Duplication of rows when using _ANY_EVENT as a predicate for windows.
Aces generates duplicate rows when I define windows around the _ANY_EVENT (random events) predicate. I would expect each row to be unique. Here is some minimial code in colab to reproduce the issue: https://colab.research.google.com/drive/1qER-KA3o6jU3i8StdsNFZrLrdaQ6FA7l?usp=sharing
The TLDR is that on this simple dataframe of three rows:
I get this output dataframe from aces:
And this output dataframe has only 3 unique rows:
I've seen the issue on a slightly larger test dataset of 62 rows where Aces outputs around 152 rows but there are only 62 unique rows.
This has been reported to be occurring on a more real-world case with a readmission predictor config. However, I'm not able to reproduce this issue locally. So, for now, the primary task of this issue (which is on @Oufattole) is to provide a test case that we can reproduce on up to date code, so we can begin to iterate on it.

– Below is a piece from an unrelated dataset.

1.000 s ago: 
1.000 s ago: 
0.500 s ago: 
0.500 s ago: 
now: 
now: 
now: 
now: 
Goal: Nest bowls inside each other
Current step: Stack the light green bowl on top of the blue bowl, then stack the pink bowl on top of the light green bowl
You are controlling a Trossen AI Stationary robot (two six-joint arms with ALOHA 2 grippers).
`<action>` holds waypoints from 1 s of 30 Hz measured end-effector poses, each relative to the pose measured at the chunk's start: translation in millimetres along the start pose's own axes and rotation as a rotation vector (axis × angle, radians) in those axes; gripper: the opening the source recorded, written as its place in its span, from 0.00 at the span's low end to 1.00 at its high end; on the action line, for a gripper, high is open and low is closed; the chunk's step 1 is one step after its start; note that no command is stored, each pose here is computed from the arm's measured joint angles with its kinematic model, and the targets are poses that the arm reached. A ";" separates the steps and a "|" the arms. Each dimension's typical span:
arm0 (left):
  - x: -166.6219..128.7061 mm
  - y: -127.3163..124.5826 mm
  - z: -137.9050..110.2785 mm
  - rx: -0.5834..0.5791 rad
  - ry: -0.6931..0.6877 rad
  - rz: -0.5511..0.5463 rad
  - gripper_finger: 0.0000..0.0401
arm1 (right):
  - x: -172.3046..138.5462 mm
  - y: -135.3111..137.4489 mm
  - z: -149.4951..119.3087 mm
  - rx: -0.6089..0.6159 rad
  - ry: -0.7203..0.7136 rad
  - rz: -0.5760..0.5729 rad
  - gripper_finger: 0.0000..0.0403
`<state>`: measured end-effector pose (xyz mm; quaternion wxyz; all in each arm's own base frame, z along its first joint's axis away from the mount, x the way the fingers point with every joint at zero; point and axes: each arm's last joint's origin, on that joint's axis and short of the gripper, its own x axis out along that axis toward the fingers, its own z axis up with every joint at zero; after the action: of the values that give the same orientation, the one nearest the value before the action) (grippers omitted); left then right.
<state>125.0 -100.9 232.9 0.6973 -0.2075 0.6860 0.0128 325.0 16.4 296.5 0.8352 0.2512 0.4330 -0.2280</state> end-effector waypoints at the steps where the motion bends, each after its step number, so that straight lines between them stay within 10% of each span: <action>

@mmcdermott were you able to reproduce the issue with @Oufattole's original example locally? I seem to still be able to on my end with the most updated version (main branch code). The result returns 5 rows when it should be the 3 per the screenshots
Could you link the readmission predictor config you mentioned? If this real-world case no longer has this issue, maybe it is something particular about this example?
See the PR I pushed @justin13601 which adds a test based on his example that passes. Though maybe I did something wrong in my setup?

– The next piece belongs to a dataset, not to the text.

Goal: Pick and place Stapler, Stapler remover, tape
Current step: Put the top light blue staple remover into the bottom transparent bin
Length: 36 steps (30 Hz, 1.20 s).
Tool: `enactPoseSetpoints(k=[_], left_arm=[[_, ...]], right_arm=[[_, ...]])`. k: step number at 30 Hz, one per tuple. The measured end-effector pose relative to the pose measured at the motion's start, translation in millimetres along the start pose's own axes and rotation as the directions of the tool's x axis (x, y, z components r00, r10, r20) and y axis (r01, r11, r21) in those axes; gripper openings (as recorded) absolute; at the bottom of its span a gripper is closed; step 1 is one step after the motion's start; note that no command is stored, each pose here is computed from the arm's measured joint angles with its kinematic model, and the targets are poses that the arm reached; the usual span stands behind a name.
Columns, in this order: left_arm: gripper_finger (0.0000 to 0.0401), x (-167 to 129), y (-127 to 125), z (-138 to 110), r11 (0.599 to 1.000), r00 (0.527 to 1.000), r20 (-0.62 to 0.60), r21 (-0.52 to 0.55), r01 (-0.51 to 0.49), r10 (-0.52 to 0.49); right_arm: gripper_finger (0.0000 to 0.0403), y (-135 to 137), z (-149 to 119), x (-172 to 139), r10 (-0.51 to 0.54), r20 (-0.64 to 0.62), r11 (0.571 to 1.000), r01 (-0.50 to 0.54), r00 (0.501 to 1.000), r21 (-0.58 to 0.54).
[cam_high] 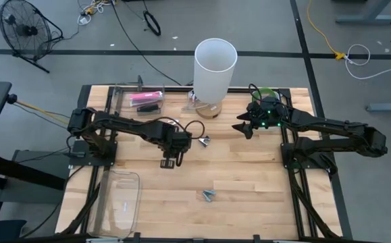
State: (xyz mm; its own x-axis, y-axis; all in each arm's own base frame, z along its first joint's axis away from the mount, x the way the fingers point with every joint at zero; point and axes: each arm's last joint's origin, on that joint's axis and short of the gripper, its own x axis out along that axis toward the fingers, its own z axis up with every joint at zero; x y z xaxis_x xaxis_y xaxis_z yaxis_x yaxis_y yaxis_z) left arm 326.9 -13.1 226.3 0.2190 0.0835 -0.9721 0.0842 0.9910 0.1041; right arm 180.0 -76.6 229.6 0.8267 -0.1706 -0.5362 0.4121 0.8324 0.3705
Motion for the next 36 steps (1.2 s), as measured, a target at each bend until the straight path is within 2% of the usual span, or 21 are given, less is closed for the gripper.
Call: enactPoseSetpoints(k=[4,7,13,17,22,28,36], left_arm=[[0.0092,-30,3,6,1.0,1.0,-0.005,0.004,-0.017,0.017],[0.0092,-55,1,6,1.0,0.997,0.067,-0.006,-0.027,0.027],[0.0092,-89,-11,-14,0.996,0.986,0.142,-0.038,-0.086,0.09],[0.0092,-106,-19,-26,0.994,0.98,0.171,-0.062,-0.09,0.1],[0.0092,-117,-35,-37,0.998,0.982,0.177,-0.02,-0.057,0.059],[0.0092,-120,-52,-48,0.998,0.994,0.104,0.04,-0.044,0.04],[0.0092,-121,-65,-50,1.0,0.994,0.112,0.026,-0.013,0.01]], right_arm=[[0.0327,0,0,0,0.0,0.0,1.0,0.0,1.0,0.0],[0.0327,0,0,0,0.001,0.0,1.0,-0.001,1.0,0.0],[0.0327,0,0,0,0.008,-0.002,1.0,-0.008,1.0,0.0],[0.0327,0,0,0,0.008,-0.002,1.0,-0.008,1.0,0.0],[0.0327,0,0,0,0.009,-0.002,1.0,-0.009,1.0,0.0],[0.0327,0,0,0,0.008,-0.003,1.0,-0.008,1.0,0.003],[0.0327,0,0,0,0.008,-0.003,1.0,-0.008,1.0,0.004]])
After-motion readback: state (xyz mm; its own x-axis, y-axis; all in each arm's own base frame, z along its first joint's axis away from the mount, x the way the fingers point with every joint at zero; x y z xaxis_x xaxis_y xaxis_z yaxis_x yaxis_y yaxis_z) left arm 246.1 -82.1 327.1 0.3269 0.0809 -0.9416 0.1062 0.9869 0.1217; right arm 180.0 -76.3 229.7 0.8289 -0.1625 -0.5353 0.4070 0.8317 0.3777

To update here -- my test case was wrong, this issue is present.
I think I know the issue though.
In our algorithm, we identify the start and end boundaries of each window in a possible realization of a config in a patient's record, and we often do joins across the recursion calls by subject_id and *_anchor_timestamp to match different windows together over the iterations. But, this fails to consider the idea that the start window of one branch might correspond to the end window or another branch in an inappropriate manner (e.g., for a config that models to admission and discharge, in one possible extraction the end of the config--the discharge--could conflict with the start of a subsequent extraction if the patient were admitted on the same day as they were discharged).
@Oufattole I think we just pushed a fix to main for this. No new release yet, but our test case that we added for your use now passes, just as a heads up.